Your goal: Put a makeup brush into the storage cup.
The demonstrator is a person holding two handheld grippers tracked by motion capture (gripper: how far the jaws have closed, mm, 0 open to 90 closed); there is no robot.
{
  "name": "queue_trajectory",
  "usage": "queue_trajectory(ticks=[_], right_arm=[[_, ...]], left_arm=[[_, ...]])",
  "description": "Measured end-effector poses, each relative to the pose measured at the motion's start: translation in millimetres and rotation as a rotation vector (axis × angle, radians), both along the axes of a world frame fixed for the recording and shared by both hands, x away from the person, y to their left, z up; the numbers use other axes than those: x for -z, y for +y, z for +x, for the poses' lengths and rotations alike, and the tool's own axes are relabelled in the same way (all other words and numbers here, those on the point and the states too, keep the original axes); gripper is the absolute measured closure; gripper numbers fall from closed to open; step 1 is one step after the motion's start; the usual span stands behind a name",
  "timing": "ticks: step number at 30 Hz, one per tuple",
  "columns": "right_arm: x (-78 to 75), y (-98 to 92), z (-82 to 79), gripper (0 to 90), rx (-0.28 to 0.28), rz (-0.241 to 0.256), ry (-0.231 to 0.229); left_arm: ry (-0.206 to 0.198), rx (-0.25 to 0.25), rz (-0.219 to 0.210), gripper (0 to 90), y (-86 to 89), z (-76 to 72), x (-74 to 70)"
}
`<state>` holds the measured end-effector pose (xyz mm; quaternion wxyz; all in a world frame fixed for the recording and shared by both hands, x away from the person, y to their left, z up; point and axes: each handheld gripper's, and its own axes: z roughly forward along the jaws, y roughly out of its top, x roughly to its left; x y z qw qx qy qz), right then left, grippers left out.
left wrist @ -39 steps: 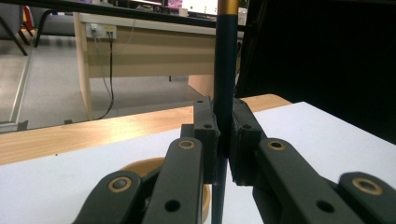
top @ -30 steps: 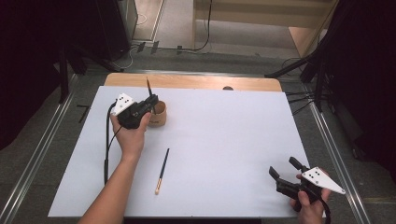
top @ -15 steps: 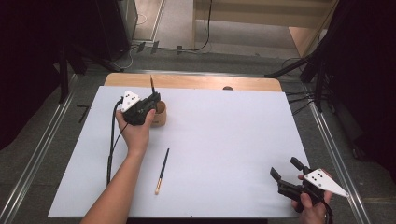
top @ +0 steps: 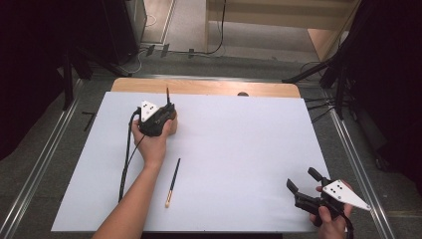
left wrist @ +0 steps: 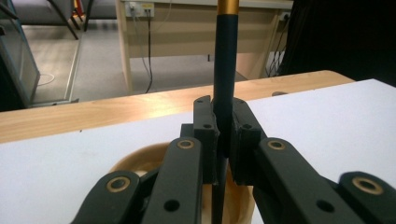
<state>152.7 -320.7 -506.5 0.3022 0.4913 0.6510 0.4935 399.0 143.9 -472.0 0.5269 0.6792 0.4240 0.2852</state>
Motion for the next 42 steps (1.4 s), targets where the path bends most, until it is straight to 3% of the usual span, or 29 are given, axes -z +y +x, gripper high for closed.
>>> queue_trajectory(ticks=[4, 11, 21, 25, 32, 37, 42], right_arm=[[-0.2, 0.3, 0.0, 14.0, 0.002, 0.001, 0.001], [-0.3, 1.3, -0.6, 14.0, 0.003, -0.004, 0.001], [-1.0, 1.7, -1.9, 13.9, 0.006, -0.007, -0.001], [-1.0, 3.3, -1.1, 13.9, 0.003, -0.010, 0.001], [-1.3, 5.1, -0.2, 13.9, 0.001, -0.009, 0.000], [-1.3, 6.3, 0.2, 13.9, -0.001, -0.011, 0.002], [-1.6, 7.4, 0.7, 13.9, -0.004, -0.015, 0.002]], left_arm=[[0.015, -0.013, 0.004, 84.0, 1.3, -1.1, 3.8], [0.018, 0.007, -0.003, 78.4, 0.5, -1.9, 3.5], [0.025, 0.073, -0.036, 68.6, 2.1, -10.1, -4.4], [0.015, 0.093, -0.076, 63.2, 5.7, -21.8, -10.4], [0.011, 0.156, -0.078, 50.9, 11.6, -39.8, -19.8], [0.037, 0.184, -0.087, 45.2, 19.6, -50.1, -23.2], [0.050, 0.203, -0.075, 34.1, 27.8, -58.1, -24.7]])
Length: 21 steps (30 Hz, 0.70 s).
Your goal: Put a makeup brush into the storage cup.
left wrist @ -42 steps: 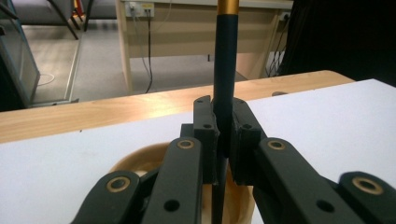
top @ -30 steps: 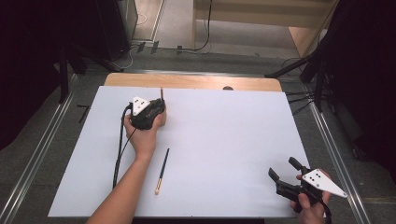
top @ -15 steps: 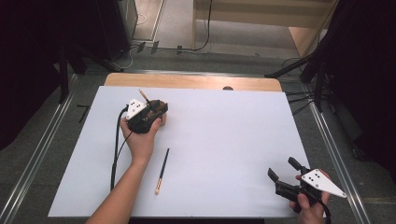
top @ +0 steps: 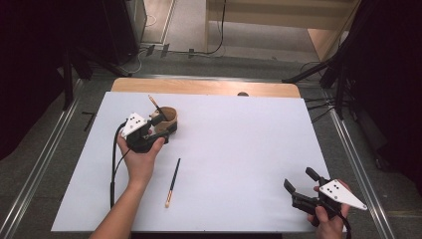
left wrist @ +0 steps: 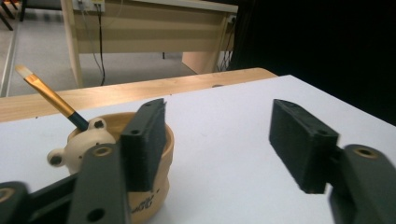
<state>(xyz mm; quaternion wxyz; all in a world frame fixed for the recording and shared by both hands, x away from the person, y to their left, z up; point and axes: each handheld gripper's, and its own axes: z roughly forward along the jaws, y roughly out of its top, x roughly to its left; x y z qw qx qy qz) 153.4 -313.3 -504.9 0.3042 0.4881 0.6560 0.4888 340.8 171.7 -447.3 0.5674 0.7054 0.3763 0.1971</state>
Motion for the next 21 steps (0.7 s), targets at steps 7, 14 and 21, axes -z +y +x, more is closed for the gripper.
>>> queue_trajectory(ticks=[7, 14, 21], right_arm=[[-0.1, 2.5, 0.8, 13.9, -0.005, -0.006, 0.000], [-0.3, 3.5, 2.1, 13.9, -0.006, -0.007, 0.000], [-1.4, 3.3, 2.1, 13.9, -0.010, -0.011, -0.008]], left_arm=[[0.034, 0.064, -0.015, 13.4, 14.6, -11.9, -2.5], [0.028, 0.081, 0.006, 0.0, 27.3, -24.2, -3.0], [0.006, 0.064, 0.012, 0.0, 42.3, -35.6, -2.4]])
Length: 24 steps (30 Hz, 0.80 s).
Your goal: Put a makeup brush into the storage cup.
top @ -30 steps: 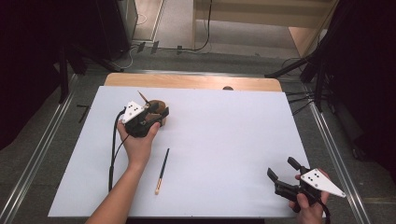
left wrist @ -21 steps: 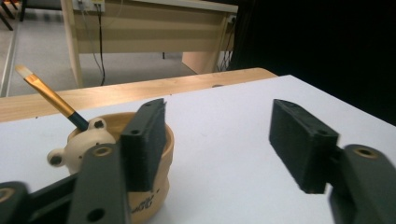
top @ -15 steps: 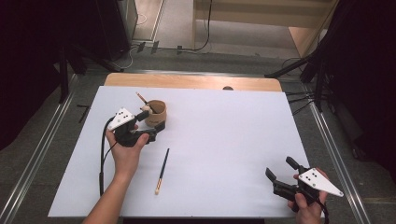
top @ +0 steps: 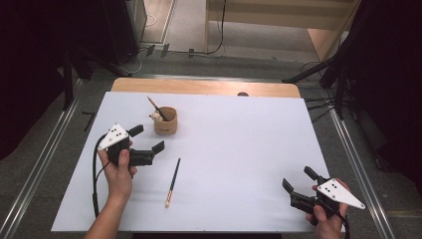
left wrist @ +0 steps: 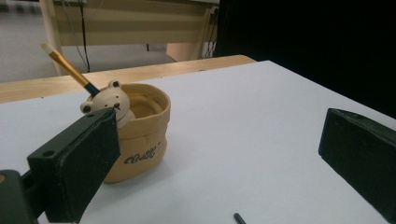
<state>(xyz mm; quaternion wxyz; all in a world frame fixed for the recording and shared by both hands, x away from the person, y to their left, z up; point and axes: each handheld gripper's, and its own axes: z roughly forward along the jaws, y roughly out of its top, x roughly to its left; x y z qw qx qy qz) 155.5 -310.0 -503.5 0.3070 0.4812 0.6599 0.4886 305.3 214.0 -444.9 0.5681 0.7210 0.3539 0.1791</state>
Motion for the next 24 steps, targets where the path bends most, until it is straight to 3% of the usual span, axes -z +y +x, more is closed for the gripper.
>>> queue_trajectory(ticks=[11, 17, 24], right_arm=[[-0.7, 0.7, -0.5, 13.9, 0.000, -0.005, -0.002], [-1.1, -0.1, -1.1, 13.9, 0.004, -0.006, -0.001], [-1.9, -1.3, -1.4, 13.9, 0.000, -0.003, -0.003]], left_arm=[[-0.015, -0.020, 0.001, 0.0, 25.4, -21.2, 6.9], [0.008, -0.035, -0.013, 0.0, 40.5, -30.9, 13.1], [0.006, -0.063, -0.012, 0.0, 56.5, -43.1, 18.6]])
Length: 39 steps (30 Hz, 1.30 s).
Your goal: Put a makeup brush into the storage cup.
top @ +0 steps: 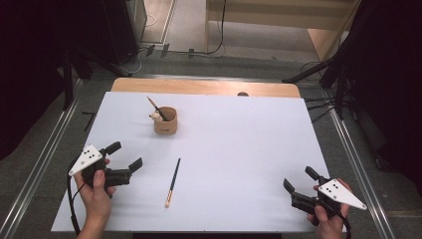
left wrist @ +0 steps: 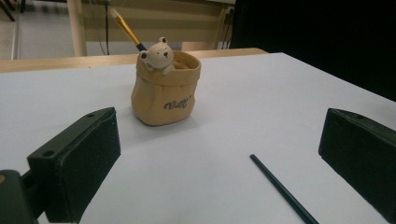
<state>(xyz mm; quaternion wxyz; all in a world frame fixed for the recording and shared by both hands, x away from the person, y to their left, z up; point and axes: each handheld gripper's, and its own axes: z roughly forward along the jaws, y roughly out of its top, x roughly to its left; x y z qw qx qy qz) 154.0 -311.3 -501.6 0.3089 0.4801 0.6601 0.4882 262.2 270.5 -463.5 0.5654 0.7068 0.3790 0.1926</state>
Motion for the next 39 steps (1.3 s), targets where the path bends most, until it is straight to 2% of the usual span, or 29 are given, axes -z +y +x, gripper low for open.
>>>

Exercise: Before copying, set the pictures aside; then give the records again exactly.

Finished task:
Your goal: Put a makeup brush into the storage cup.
The demonstrator is a person holding two handheld grippers tracked by motion capture (gripper: how far the jaws have closed, mm, 0 open to 90 closed); there is no robot.
{
  "name": "queue_trajectory",
  "usage": "queue_trajectory(ticks=[_], right_arm=[[_, ...]], left_arm=[[_, ...]])",
  "description": "Measured end-effector poses, each relative to the pose measured at the motion's start: translation in millimetres and rotation as a rotation vector (axis × angle, radians), both along the axes of a world frame fixed for the recording and shared by both hands, x away from the person, y to their left, z up; the numbers use other axes than those: x for -z, y for +y, z for +x, for the poses' lengths and rotations alike, and the tool's own axes are relabelled in the same way (all other words and numbers here, those on the point and the states too, keep the original axes); gripper is the absolute measured closure; gripper numbers fall from closed to open; step 1 is one step after the motion's start; the usual span stands behind a name",
  "timing": "ticks: step number at 30 Hz, one per tuple",
  "columns": "right_arm: x (-78 to 75), y (-98 to 92), z (-82 to 79), gripper (0 to 90), rx (-0.28 to 0.28), rz (-0.241 to 0.256), ry (-0.231 to 0.229); left_arm: ry (-0.206 to 0.198), rx (-0.25 to 0.25), rz (-0.219 to 0.210), gripper (0 to 90), y (-86 to 89), z (-76 to 72), x (-74 to 70)"
}
`<state>` holds the measured end-effector pose (xyz mm; quaternion wxyz; all in a world frame fixed for the recording and shared by both hands, x away from the person, y to their left, z up; point and axes: each handheld gripper's, and its own axes: z roughly forward along the jaws, y roughly out of its top, x roughly to its left; x y z qw qx qy qz), right then left, grippers left out.
left wrist @ -39 steps: 
top @ -30 steps: 
top @ -15 steps: 
top @ +0 steps: 
left wrist @ +0 steps: 
<state>152.7 -320.7 -506.5 0.3022 0.4913 0.6510 0.4935 399.0 143.9 -472.0 0.5269 0.6792 0.4240 0.2852</state>
Motion for the next 42 steps (1.4 s), targets where the path bends most, until it is straight to 3% of the usual span, or 29 are given, axes -z +y +x, gripper high for closed.
>>> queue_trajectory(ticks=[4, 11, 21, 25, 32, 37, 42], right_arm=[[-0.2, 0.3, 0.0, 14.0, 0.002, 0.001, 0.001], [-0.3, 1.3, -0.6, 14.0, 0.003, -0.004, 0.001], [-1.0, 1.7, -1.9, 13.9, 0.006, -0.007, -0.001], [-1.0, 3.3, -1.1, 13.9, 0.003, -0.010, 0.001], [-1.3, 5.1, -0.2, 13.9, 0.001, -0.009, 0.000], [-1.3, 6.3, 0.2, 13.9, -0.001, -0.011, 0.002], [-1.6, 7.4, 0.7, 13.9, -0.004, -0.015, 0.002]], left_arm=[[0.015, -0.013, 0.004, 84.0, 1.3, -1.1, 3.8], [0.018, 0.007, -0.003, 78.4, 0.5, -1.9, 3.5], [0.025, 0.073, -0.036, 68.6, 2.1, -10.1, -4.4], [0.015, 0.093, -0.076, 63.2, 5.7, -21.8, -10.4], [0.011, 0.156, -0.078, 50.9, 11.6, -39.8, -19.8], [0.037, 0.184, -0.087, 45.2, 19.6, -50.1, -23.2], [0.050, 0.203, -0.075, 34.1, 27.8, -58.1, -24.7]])
Length: 21 steps (30 Hz, 0.70 s).
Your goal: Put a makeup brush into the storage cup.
left wrist @ -42 steps: 
top @ -30 steps: 
top @ -15 steps: 
top @ +0 steps: 
left wrist @ +0 steps: 
<state>(xyz mm; quaternion wxyz; all in a world frame fixed for the recording and shared by both hands, x away from the person, y to their left, z up; point and axes: each handheld gripper's, and its own axes: z roughly forward along the jaws, y roughly out of its top, x roughly to its left; x y z qw qx qy qz) 153.4 -313.3 -504.9 0.3042 0.4881 0.6560 0.4888 340.8 171.7 -447.3 0.5674 0.7054 0.3763 0.1971</state>
Motion for the next 21 steps (0.7 s), targets at steps 7, 14 and 21, axes -z +y +x, more is closed for the gripper.
>>> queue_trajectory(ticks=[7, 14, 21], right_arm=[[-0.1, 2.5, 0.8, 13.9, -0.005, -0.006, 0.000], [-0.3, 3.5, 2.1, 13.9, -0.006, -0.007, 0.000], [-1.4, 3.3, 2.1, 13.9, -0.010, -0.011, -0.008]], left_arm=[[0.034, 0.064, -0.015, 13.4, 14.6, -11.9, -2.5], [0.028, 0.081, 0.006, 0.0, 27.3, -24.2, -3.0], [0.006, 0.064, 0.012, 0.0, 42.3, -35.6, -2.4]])
Length: 24 steps (30 Hz, 0.80 s).
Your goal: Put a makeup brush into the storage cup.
top @ -30 steps: 
left wrist @ -21 steps: 
top @ -15 steps: 
top @ +0 steps: 
left wrist @ +0 steps: 
<state>(xyz mm; quaternion wxyz; all in a world frame fixed for the recording and shared by both hands, x away from the person, y to their left, z up; point and axes: each handheld gripper's, and its own axes: z roughly forward along the jaws, y roughly out of its top, x roughly to its left; x y z qw qx qy qz) 155.5 -310.0 -503.5 0.3070 0.4812 0.6599 0.4886 305.3 214.0 -444.9 0.5681 0.7210 0.3539 0.1791</state>
Motion for the next 24 steps, targets where the path bends most, until it is straight to 3% of the usual span, axes -z +y +x, more is closed for the gripper.
>>> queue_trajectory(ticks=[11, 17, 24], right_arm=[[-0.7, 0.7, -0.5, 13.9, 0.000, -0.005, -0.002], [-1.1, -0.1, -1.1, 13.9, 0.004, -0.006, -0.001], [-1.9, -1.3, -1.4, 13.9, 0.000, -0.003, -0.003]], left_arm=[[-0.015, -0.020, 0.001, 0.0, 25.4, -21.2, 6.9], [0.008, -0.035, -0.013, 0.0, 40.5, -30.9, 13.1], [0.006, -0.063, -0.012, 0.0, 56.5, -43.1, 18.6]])
Length: 39 steps (30 Hz, 1.30 s).
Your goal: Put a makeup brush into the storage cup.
top @ +0 steps: 
left wrist @ +0 steps: 
<state>(xyz mm; quaternion wxyz; all in a world frame fixed for the recording and shared by both hands, x away from the person, y to their left, z up; point and axes: each handheld gripper's, and its own axes: z roughly forward along the jaws, y roughly out of its top, x roughly to its left; x y z qw qx qy qz) 154.0 -311.3 -501.6 0.3089 0.4801 0.6601 0.4882 262.2 270.5 -463.5 0.5654 0.7068 0.3790 0.1926</state>
Motion for the next 39 steps (1.3 s), targets where the path bends most, until it is straight to 2% of the usual span, or 29 are given, axes -z +y +x, gripper low for open.
>>>

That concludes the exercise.